Exercise details: Repeat every line below exactly as it reads.

(Data records)
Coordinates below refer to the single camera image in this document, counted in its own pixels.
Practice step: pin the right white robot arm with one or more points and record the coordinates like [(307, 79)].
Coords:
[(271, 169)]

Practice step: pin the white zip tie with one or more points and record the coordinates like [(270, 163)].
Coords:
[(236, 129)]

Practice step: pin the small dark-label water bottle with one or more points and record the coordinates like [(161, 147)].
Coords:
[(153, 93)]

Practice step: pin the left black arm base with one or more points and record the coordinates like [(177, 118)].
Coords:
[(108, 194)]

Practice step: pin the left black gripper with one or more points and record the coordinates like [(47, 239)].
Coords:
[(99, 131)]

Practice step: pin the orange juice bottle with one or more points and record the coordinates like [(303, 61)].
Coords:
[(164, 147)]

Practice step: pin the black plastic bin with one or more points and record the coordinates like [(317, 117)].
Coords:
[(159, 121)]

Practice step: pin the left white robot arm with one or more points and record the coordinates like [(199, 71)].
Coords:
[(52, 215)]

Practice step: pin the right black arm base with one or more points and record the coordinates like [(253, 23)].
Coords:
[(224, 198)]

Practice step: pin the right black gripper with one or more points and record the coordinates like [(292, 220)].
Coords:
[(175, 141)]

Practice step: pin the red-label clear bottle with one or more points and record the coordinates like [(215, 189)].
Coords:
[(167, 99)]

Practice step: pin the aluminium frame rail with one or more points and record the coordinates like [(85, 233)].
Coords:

Response below:
Coordinates below refer to the single camera image in this document, counted in its own pixels.
Practice step: pin the right white robot arm with one or more points and record the coordinates like [(307, 79)].
Coords:
[(271, 169)]

Practice step: pin the white zip tie with one or more points and record the coordinates like [(270, 163)].
Coords:
[(236, 129)]

Practice step: pin the small dark-label water bottle with one or more points and record the coordinates like [(161, 147)].
Coords:
[(153, 93)]

Practice step: pin the left black arm base with one or more points and record the coordinates like [(177, 118)].
Coords:
[(108, 194)]

Practice step: pin the left black gripper with one or more points and record the coordinates like [(47, 239)].
Coords:
[(99, 131)]

Practice step: pin the orange juice bottle with one or more points and record the coordinates like [(303, 61)].
Coords:
[(164, 147)]

Practice step: pin the black plastic bin with one or more points and record the coordinates like [(317, 117)].
Coords:
[(159, 121)]

Practice step: pin the left white robot arm with one or more points and record the coordinates like [(199, 71)].
Coords:
[(52, 215)]

Practice step: pin the right black arm base with one or more points and record the coordinates like [(253, 23)].
Coords:
[(224, 198)]

Practice step: pin the right black gripper with one or more points and record the coordinates like [(292, 220)].
Coords:
[(175, 141)]

Practice step: pin the red-label clear bottle with one or more points and record the coordinates like [(215, 189)].
Coords:
[(167, 99)]

Practice step: pin the aluminium frame rail with one or more points and record the coordinates like [(85, 233)].
Coords:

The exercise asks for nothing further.